- WHAT THE EXERCISE ASKS -
Transcribe the full listing exactly.
[Start of section]
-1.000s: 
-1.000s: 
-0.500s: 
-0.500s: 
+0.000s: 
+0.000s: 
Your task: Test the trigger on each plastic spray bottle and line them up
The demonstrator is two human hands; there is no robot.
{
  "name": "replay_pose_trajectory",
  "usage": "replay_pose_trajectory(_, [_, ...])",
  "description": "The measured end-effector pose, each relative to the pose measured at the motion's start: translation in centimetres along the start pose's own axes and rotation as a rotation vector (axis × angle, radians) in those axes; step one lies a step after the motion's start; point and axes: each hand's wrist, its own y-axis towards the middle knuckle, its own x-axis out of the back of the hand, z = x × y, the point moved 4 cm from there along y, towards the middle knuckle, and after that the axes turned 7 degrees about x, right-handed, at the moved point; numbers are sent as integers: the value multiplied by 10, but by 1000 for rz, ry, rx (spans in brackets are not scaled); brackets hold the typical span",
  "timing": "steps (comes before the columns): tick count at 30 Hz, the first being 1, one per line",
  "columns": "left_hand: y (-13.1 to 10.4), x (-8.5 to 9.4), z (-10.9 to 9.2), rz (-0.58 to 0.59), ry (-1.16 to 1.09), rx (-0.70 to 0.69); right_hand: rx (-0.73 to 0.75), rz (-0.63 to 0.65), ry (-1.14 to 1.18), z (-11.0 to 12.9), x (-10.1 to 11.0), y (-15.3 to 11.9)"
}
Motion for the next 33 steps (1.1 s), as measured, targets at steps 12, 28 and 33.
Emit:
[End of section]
- EXERCISE RESPONSE -
-1.000s: 
-1.000s: 
-0.500s: 
-0.500s: 
+0.000s: 
+0.000s: 
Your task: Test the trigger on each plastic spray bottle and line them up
The demonstrator is two human hands; there is no robot.
{
  "name": "replay_pose_trajectory",
  "usage": "replay_pose_trajectory(_, [_, ...])",
  "description": "The measured end-effector pose, each relative to the pose measured at the motion's start: translation in centimetres along the start pose's own axes and rotation as a rotation vector (axis × angle, radians) in those axes; step one lies a step after the motion's start; point and axes: each hand's wrist, its own y-axis towards the middle knuckle, its own x-axis out of the back of the hand, z = x × y, the point moved 4 cm from there along y, towards the middle knuckle, and after that the axes turned 7 degrees about x, right-handed, at the moved point; numbers are sent as integers: the value multiplied by 10, but by 1000 for rz, ry, rx (spans in brackets are not scaled); brackets hold the typical span",
  "timing": "steps (comes before the columns): tick count at 30 Hz, the first being 1, one per line",
  "columns": "left_hand: y (-13.1 to 10.4), x (-8.5 to 9.4), z (-10.9 to 9.2), rz (-0.58 to 0.59), ry (-1.16 to 1.09), rx (-0.70 to 0.69); right_hand: rx (-0.73 to 0.75), rz (-0.63 to 0.65), ry (-1.14 to 1.18), z (-11.0 to 12.9), x (-10.1 to 11.0), y (-15.3 to 11.9)"
}
Motion for the next 33 steps (1.1 s), as measured, targets at steps 12, 28 and 33.
Emit:

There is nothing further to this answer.